What this task involves: The following data has a line with "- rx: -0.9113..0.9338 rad" and a line with "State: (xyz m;". Write out exactly those lines and all the lines between them.

Provided data:
□ □ □ □

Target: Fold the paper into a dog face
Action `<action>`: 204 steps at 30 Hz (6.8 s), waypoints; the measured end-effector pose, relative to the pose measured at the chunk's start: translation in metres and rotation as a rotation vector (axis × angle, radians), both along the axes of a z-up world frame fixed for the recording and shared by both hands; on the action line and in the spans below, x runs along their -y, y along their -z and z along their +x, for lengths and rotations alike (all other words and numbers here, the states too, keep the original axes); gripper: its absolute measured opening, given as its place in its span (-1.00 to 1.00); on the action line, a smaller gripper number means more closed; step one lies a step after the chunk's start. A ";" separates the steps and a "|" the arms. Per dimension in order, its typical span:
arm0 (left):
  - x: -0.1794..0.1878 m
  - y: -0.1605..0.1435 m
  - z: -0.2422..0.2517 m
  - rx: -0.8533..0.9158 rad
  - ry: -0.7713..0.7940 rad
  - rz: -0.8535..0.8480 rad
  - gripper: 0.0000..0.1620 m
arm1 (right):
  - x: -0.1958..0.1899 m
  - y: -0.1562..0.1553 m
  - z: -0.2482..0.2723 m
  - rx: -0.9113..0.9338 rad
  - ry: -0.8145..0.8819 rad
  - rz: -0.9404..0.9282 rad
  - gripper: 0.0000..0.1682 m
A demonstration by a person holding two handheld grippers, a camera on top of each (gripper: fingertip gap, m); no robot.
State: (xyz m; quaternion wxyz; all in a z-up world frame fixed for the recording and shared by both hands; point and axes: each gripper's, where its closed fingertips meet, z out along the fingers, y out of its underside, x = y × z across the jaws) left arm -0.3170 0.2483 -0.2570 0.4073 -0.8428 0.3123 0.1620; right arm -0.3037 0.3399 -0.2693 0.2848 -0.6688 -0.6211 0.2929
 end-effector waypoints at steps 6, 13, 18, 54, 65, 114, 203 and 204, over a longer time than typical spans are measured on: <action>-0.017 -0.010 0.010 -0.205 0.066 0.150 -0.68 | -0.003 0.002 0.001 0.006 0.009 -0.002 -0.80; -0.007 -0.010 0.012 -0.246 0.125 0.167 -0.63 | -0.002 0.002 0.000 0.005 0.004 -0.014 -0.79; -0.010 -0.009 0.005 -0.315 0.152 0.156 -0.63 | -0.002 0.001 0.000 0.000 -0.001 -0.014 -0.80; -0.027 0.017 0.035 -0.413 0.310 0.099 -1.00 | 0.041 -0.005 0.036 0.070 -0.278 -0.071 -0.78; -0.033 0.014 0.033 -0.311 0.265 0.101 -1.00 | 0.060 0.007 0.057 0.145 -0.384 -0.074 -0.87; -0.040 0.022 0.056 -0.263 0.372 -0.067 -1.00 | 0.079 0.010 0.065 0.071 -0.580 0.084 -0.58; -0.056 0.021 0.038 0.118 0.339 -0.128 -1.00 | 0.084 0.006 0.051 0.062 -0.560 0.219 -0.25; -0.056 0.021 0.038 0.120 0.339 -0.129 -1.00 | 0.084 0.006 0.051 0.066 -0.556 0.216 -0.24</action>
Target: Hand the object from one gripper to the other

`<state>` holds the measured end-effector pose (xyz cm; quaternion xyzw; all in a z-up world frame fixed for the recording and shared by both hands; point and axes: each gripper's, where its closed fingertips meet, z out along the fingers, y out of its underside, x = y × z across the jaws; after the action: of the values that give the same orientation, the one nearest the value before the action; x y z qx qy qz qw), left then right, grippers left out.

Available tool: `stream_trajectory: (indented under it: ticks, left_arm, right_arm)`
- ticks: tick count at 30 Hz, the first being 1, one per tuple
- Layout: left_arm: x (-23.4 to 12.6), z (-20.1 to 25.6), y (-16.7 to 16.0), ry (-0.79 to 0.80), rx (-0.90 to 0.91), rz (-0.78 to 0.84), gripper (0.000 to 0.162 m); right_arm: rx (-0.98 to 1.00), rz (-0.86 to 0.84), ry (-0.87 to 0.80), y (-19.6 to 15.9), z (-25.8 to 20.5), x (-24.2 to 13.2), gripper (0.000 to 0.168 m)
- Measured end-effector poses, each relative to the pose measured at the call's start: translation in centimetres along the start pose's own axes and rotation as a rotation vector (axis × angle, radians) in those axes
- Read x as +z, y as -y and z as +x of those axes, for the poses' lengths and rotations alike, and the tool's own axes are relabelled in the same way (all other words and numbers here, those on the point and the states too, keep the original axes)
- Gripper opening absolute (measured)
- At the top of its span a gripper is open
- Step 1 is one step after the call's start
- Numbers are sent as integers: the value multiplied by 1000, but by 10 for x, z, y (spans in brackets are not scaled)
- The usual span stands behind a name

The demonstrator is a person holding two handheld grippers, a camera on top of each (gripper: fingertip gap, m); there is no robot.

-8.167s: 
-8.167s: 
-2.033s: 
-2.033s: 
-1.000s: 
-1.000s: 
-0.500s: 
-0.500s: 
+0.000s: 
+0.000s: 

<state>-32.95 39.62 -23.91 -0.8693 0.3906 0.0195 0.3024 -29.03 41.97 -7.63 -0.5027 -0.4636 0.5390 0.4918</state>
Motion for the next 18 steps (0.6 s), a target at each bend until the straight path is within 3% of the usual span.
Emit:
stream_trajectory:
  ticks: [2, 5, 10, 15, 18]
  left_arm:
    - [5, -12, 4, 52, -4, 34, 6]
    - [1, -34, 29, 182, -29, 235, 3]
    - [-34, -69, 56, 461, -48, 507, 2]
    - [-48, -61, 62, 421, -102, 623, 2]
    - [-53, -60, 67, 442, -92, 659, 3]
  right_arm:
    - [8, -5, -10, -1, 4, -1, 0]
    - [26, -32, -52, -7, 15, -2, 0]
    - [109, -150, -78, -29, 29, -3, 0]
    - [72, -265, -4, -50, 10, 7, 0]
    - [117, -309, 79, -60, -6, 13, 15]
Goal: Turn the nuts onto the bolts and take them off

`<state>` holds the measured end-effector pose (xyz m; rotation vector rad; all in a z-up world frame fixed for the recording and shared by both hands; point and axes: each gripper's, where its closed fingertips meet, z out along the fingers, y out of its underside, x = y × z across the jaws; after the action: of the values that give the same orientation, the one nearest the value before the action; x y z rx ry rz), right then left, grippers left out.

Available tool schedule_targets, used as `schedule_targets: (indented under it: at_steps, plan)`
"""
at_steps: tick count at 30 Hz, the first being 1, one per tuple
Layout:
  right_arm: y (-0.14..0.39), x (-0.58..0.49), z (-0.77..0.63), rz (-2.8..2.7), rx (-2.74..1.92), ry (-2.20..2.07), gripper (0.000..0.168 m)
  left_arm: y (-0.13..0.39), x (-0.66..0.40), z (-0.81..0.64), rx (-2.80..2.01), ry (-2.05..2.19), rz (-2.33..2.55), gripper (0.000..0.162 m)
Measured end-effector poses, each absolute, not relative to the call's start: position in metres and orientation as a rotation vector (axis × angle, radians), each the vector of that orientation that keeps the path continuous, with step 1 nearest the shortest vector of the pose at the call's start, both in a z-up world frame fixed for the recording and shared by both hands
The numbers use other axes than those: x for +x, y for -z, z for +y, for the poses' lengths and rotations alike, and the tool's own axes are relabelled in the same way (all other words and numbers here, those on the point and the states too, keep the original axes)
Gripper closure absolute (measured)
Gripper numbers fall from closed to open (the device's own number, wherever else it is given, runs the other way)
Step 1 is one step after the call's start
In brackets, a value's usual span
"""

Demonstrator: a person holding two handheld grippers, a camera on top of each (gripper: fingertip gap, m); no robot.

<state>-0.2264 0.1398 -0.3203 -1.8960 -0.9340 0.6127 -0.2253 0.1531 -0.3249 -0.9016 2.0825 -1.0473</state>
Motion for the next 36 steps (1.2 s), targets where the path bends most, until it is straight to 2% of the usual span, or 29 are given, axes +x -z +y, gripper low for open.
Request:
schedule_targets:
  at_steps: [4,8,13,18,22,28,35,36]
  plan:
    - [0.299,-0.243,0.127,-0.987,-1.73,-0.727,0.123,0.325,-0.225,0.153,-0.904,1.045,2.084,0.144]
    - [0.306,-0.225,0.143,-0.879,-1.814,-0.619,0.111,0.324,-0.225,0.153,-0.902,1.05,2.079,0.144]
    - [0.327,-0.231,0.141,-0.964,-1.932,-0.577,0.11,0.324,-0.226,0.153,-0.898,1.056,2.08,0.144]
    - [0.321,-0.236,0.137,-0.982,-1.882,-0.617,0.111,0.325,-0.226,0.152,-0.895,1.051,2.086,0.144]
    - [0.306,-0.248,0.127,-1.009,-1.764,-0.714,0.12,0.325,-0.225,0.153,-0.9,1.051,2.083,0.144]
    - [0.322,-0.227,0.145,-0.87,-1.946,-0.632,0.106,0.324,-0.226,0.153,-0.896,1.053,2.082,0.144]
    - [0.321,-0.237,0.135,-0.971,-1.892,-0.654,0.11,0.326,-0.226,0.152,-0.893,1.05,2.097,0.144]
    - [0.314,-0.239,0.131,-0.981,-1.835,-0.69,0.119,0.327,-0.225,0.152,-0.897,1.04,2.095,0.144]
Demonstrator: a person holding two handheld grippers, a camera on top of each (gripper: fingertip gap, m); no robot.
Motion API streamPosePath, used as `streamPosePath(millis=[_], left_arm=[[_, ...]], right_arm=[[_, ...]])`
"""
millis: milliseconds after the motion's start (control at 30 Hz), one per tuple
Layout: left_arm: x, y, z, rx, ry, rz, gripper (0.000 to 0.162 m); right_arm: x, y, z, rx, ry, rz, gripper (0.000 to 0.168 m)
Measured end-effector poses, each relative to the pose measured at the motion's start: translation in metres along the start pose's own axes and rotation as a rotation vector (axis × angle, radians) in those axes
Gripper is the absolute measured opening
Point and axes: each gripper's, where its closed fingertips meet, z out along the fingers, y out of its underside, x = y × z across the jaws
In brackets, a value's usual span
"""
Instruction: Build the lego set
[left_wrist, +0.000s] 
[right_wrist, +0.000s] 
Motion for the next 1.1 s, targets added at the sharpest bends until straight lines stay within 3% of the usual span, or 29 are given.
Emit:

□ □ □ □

Response box:
  - rx: -0.9113..0.9338 rad
  - ry: -0.8145..0.8819 rad
  - rz: -0.9404..0.9282 rad
  - gripper: 0.0000..0.1682 m
A demonstration by a person holding two handheld grippers, a camera on top of each (gripper: fingertip gap, m); no robot.
State: (xyz m; quaternion wxyz; all in a z-up world frame fixed for the recording and shared by both hands; point and axes: each gripper's, where its closed fingertips meet, z out along the fingers, y out of its underside, x = y × z across the jaws) left arm -0.3170 0.2483 -0.2570 0.4073 -0.8428 0.3123 0.1620; right arm -0.3037 0.3399 -0.2693 0.2848 -0.6688 -0.6211 0.2929

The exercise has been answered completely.